System Architecture

Overview

A URL shortener API deployed on a self-hosted K3s Kubernetes cluster running across 3 physical Dell Optiplex nodes. The application runs as a Flask deployment with 3 replicas, backed by a CloudNativePG PostgreSQL cluster (3 instances) for persistent storage and a Valkey (Redis-compatible) replication cluster for caching. A full observability stack (Prometheus, Grafana, Loki, Alertmanager) runs in a dedicated monitoring namespace. CI/CD is handled by GitHub Actions: tests run on push, images are built and pushed to GHCR, and deployments roll out automatically to K3s.

Diagram

graph TB
    clients([Clients])

    subgraph cluster["K3s Cluster — 3x Dell Optiplex Nodes"]

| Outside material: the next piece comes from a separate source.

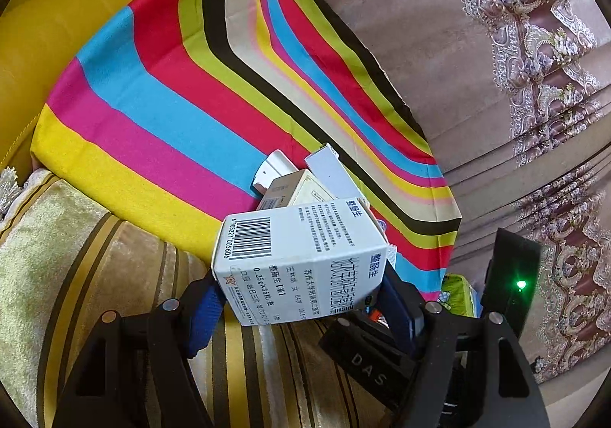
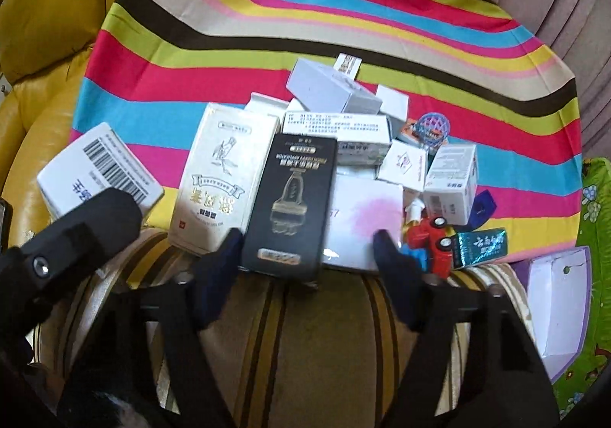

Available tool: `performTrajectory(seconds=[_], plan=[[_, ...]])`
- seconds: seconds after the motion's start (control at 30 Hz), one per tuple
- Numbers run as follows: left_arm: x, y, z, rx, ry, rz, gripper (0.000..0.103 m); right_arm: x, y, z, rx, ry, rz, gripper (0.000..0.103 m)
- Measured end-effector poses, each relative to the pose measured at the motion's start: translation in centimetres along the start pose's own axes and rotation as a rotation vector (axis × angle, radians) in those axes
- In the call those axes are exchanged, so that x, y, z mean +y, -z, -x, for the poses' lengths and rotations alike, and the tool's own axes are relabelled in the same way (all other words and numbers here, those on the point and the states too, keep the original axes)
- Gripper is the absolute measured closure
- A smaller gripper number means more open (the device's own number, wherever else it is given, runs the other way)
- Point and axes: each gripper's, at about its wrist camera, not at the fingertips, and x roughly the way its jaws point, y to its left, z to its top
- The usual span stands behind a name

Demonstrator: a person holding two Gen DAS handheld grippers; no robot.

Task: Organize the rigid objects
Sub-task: 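Grasp the black DORMI box with the right gripper while the left holds the white box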

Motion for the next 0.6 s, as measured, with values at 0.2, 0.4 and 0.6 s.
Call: performTrajectory(seconds=[0.2, 0.4, 0.6], plan=[[-0.3, 0.2, 0.1, 0.000, 0.000, -0.018, 0.029, -0.7, 0.3, 0.2, -0.006, -0.036, -0.026, 0.060], [-1.0, 0.6, 0.1, 0.000, -0.008, -0.041, 0.029, -2.5, 1.2, 1.8, -0.060, -0.054, -0.037, 0.060], [-2.8, 1.5, -0.3, 0.027, -0.007, -0.092, 0.029, -5.5, 2.5, 3.6, -0.107, -0.034, -0.071, 0.060]])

        subgraph ns-app["url-shortener namespace"]
            ingress["Traefik Ingress :80"]
            svc["Service"]
            app1["Flask Pod 1 :5000"]
            app2["Flask Pod 2 :5000"]
            app3["Flask Pod 3 :5000"]
            valkey[("Valkey :6379<br/>master + 3 replicas<br/>3 sentinels<br/>TTL: 30s")]
            pg[("PostgreSQL CNPG :5432<br/>3 instances HA<br/>Streaming replication<br/>5Gi storage")]
        end

        subgraph ns-mon["monitoring namespace"]
            prometheus["Prometheus :30090<br/>7d retention"]
            grafana["Grafana :30030"]
            loki["Loki :3100"]
            promtail["Promtail<br/>DaemonSet"]
            alertmanager["Alertmanager :9093"]
            discord([Discord Webhook])
        end

    end

    clients --> ingress
    ingress --> svc
    svc --> app1
    svc --> app2
    svc --> app3

    app1 -- "cache HIT<br/>X-Cache: HIT" --> valkey
    app1 -- "cache MISS / write" --> pg
    app2 --> valkey
    app2 --> pg
    app3 --> valkey
    app3 --> pg
    valkey -. "MISS fallback" .-> pg

    prometheus -- "scrape /metrics<br/>every 15s" --> app1
    prometheus -- "scrape" --> app2
    prometheus -- "scrape" --> app3
    prometheus --> grafana
    prometheus --> alertmanager
    alertmanager --> discord

    promtail -- "pod logs" --> loki
    loki --> grafana

Data Flow

graph LR
    subgraph read["Read Path"]
        direction LR
        C1([Client]) --> T1[Traefik] --> S1[Service] --> F1[Flask Pod]
        F1 -- HIT --> V1[(Valkey)] --> R1([Response<br/>X-Cache: HIT])
        F1 -- MISS --> P1[(PostgreSQL)] --> V1
        P1 --> R2([Response])
    end

graph LR
    subgraph write["Write Path"]
        direction LR
        C2([Client]) --> T2[Traefik] --> S2[Service] --> F2[Flask Pod]
        F2 --> P2[(PostgreSQL write)]
        F2 -. invalidate .-> V2[(Valkey)]
        F2 --> E2[(events table)]
    end

graph LR
    subgraph obs["Observability Path"]
        direction LR
        pods[Pod stdout] --> PT[Promtail] --> LK[Loki] --> GF[Grafana]
        metrics[Pod /metrics] --> PM[Prometheus] --> GF
        PM --> AM[Alertmanager] --> DC([Discord])
    end

graph LR
    subgraph cicd["CI/CD Path"]
        direction LR
        push[Push to main] --> ci[CI: Tests<br/>+ Coverage] --> build[Build image] --> ghcr[Push to GHCR] --> deploy[Deploy to K3s<br/>rolling update]
    end

Component Reference

Component	Description	K8s Port / NodePort
Traefik	Ingress controller (K3s)	80
Flask app	API server (3 replicas)	5000 / 30080
Valkey	In-memory cache (HA)	6379
PostgreSQL	Persistent storage (CNPG)	5432
Prometheus	Metrics collection	9090 / 30090
Grafana	Dashboards & visualization	3000 / 30030
Alertmanager	Alert routing	9093
Loki	Log aggregation	3100
Promtail	Log shipper (DaemonSet)	—

Components

1. Traefik Ingress (`:80`)

K3s ships with Traefik as its built-in ingress controller. An Ingress resource routes incoming traffic to the url-shortener-svc Service, which load-balances across the Flask pods. The app is also accessible directly via NodePort 30080.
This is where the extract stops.